Complex Concepts Simplified
- Written Statement (WS): The defendant’s primary pleading responding to the plaint.
- Replication: The plaintiff’s response to the WS. Under Rule 5, Chapter VII, DHC OS Rules, it must be filed within 30 days of the trigger event, extendable by a further 15 days “but not thereafter.”
- “Taken on record”: An administrative-judicial act by which the court/registry accepts a document as part of the record. If a WS is filed late, it enters the record only after the court condones the delay (and any preconditions, such as payment of costs, are satisfied).
- Condonation of delay: Judicial forgiveness of delay upon “sufficient cause.” On the Original Side, the DHC OS Rules—being lex specialis—govern specific procedural timelines and consequences, often strictly.

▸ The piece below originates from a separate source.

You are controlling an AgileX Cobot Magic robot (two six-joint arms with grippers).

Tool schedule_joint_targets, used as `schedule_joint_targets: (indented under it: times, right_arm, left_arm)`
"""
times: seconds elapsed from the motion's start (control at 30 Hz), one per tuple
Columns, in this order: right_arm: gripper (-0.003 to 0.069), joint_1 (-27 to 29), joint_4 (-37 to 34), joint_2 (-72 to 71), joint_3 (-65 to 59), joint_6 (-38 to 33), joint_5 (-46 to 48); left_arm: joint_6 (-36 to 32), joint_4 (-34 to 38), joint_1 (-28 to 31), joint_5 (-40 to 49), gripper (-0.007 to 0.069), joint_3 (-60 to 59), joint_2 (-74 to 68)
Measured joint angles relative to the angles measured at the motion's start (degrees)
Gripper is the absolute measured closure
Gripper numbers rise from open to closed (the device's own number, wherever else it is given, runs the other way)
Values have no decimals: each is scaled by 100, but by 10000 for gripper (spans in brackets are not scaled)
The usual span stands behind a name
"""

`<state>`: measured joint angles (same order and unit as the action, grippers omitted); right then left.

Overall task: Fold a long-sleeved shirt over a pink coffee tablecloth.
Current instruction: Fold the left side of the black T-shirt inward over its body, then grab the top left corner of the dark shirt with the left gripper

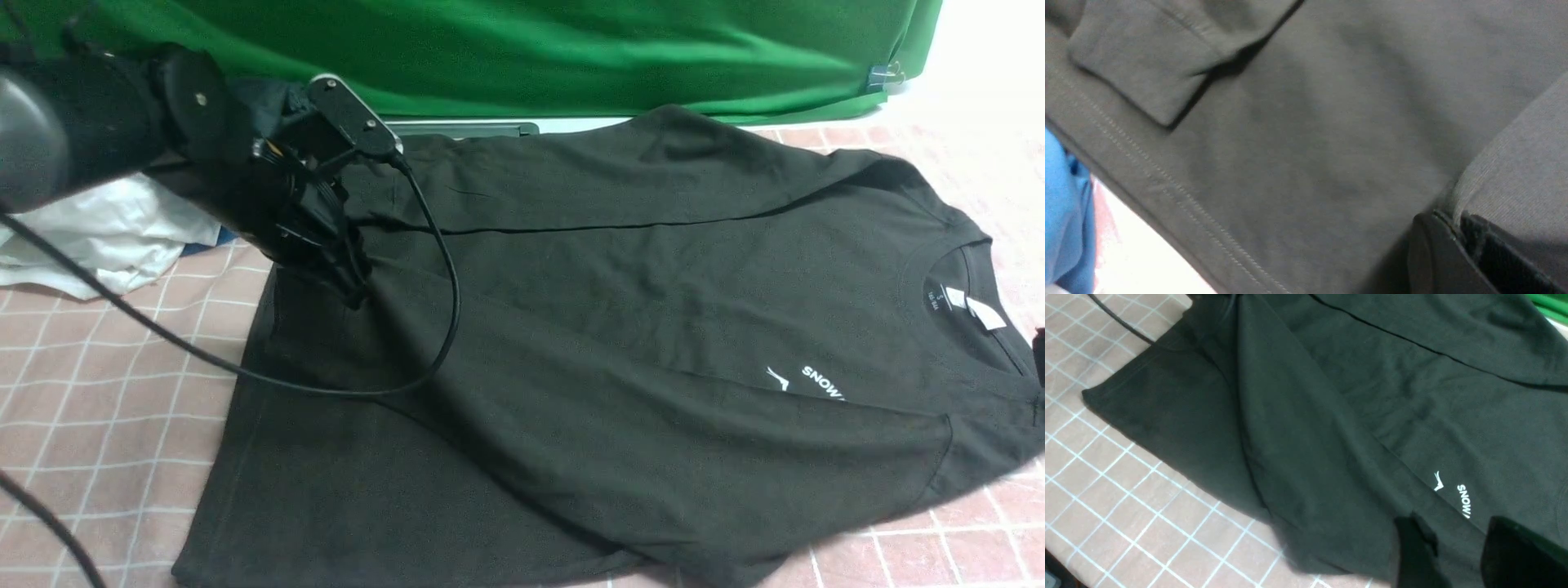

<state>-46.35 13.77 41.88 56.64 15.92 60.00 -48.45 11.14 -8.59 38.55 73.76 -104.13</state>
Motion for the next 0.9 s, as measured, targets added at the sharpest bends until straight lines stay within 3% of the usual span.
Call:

- “But not thereafter”: A phrase signalling a hard statutory stop. As explained by the Supreme Court in Popular Construction and applied by Delhi High Court in cases like Ram Swarup Lugani, courts cannot extend time beyond such a cap.
- Purposive interpretation: Reading a rule in light of its purpose and practical operation, to avoid absurd or unfair outcomes that a purely literal reading might produce.
Practice Pointers
- For plaintiffs:
- In belated-WS situations, docket the date on which the WS is taken on record (and, where applicable, the date on which costs are paid) as the trigger for replication deadlines.
- Remember that although the outer limit is 45 days, a replication filed after 30 days requires showing “sufficient cause” for the delay; be prepared to justify the extension within the Rule’s framework and to pay costs where ordered.
- Ensure compliance with the service and endorsement requirements in Rule 5 (advance copy, legible documents, endorsement of service).
- For defendants:
- If your WS is late, promptly move for condonation and pay any costs without delay; until then, the replication clock will not begin to run against the plaintiff.
- Do not rely solely on email service of a belated WS to assert that the replication period has started; await the order “taking the WS on record.”
- For case management and registry:
- Orders should clearly record whether taking the WS on record is subject to costs, and specify that the WS will be treated as on record only upon payment, to avoid ambiguity in computing replication deadlines.
Conclusion
Helsinn Healthcare SA & Anr. v. Hetero Healthcare Ltd. delivers a carefully reasoned and practically important clarification of Rule 5, Chapter VII of the DHC OS Rules. The Court reaffirms that while the 45-day ceiling for filing replication remains sacrosanct, the point at which that timeline begins shifts in belated-WS cases from the date of “receipt” (service) to the date the WS is “taken on record” (and, where applicable, to the date preconditional costs are paid).
This purposive construction aligns procedure with common sense and fairness: plaintiffs should not be forced to draft speculative replications in response to written statements that may never enter the record. At the same time, defendants are nudged to regularize their pleadings swiftly, or else the replication clock remains in abeyance.
By harmonizing earlier strands of authority—SNS Products, Aroti Sarkar and others—while distinguishing the “hard stop” jurisprudence (Ram Swarup Lugani, Popular Construction), the decision strikes the correct balance between procedural certainty and substantive justice. It will guide litigants, counsel, and the Registry in computing replication timelines with clarity and consistency in the Delhi High Court.